3 Comments leave one →
  1. April 17, 2011 6:21 pm

    I met Wallace twice. We served together on a Los Angeles Bookfair Panel. I tried to engage him in conversation, but he wouldn’t engage. Maybe he thought I wanted something from him. No matter, I bought Infinite Jest and tried to read it, but couldn’t get past the first ten pages. I tried again after Wallace hung himself. I pushed myself, got 50 pages in. Still couldn’t. No matter how sad I feel about his manner of dying, I’m not reading Pale King.

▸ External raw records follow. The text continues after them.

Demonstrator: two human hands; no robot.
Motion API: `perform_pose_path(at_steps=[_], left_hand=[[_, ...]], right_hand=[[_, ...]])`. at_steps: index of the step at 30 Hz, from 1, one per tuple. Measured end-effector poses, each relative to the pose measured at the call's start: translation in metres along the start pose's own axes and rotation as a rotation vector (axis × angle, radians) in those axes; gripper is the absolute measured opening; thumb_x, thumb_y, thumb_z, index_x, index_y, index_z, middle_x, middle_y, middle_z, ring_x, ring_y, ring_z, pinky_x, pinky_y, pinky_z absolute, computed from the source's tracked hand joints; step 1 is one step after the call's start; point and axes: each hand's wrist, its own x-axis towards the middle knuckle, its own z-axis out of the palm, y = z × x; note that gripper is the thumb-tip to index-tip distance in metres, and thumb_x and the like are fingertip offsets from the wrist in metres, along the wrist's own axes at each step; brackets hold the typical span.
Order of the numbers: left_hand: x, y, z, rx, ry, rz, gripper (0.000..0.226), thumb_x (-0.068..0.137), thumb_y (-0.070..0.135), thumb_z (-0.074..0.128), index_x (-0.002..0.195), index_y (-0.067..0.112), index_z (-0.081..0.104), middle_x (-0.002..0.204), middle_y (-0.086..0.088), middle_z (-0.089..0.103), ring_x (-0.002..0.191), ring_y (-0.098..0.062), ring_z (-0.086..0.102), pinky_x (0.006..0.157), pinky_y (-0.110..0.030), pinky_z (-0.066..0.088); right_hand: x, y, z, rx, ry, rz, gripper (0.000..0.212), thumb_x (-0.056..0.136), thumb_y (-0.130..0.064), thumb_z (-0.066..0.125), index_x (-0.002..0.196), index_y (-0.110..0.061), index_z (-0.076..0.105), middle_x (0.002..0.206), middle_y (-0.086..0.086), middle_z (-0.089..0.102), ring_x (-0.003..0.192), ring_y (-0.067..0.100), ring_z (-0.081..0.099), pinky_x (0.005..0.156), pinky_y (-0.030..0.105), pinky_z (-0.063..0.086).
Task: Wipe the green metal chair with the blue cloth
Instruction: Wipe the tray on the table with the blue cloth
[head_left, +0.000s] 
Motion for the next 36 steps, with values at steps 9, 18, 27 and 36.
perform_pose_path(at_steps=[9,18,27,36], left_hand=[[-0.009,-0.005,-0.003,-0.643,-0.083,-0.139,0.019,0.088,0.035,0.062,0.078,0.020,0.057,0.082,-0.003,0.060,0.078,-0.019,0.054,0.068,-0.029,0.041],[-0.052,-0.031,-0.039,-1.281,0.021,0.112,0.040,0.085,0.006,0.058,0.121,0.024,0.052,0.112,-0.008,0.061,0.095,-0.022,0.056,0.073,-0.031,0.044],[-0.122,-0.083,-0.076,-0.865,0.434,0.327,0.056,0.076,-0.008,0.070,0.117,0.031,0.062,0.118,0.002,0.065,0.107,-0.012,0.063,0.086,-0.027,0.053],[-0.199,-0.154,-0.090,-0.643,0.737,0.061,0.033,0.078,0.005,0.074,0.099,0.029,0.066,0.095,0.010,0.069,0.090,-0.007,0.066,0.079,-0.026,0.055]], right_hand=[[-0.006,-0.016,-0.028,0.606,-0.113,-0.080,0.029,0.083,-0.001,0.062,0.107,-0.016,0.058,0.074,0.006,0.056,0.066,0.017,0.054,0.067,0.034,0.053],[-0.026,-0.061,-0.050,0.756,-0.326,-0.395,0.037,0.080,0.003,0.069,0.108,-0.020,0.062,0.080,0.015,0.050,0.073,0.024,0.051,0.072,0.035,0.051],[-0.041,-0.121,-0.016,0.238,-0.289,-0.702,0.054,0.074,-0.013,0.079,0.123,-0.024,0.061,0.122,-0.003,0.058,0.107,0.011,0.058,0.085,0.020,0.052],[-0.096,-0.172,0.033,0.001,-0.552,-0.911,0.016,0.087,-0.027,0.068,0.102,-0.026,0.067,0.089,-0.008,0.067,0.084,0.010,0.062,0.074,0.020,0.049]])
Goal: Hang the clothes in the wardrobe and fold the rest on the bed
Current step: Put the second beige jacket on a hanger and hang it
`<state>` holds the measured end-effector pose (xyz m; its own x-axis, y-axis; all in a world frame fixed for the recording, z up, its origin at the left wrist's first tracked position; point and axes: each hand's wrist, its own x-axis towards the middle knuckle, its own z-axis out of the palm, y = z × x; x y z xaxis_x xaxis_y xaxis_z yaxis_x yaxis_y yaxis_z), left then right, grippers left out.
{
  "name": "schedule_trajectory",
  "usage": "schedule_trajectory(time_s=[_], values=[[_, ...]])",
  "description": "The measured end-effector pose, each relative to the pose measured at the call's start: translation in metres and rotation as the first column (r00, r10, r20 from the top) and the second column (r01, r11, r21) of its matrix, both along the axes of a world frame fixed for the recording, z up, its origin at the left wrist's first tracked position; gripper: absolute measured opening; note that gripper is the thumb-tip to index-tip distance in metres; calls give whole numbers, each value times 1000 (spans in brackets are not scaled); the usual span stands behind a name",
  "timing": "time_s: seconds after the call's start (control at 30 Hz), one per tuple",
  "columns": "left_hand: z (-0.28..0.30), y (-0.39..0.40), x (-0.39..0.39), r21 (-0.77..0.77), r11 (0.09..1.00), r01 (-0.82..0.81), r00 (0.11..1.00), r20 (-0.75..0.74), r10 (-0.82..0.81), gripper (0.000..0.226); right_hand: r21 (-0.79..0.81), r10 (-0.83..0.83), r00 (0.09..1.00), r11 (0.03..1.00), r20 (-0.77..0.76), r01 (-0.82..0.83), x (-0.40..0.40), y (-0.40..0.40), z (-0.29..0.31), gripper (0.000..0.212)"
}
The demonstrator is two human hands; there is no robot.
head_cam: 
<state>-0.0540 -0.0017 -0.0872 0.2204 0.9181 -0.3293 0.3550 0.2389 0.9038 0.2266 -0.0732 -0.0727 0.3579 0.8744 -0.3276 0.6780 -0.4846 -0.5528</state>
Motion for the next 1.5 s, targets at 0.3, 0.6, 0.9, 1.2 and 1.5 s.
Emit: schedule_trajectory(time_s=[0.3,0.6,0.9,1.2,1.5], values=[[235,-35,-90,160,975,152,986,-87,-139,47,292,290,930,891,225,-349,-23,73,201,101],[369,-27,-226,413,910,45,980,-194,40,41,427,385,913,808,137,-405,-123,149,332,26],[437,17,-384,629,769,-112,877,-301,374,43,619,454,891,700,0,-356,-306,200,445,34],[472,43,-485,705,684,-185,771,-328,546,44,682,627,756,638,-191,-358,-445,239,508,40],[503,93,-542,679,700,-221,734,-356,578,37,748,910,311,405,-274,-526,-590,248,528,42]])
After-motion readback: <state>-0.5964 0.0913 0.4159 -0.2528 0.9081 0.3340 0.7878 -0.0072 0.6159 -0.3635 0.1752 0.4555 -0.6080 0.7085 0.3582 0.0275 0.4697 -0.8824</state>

  2. Chauncey Mabe permalink*
    April 17, 2011 9:59 pm

    Duff,

    Well, thanks for that. I don’t feel such a philistine now. I know Wallace’s case is complex, but I can’t help thinking he suffered as a writer for being told relentlessly how great he was. Many years as a literary journalist have led me to conclude that nothing is more dangerous to a writer than self-consciousness. And nothing breeds self-consciousness like praise, especially early praise. I suspect that Wallace labored under the ridiculous notion that everything he wrote had to be great, which is why he shied away from the novel after Infinite Jest, and why he set himself the ridiculous task of writing a novel about boredom. Yes, I know Beckett and a few others have tilled that barren soil and coaxed a green shoot here and there, but I say there’s enough boredom in life. I don’t really need it in my art.

    • Eileen permalink
      April 18, 2011 1:52 pm

      I couldn’t even finish his short story in the New Yorker. The one thing he wrote that I did read every word of and loved was “Consider the Lobster” in Gourmet mag.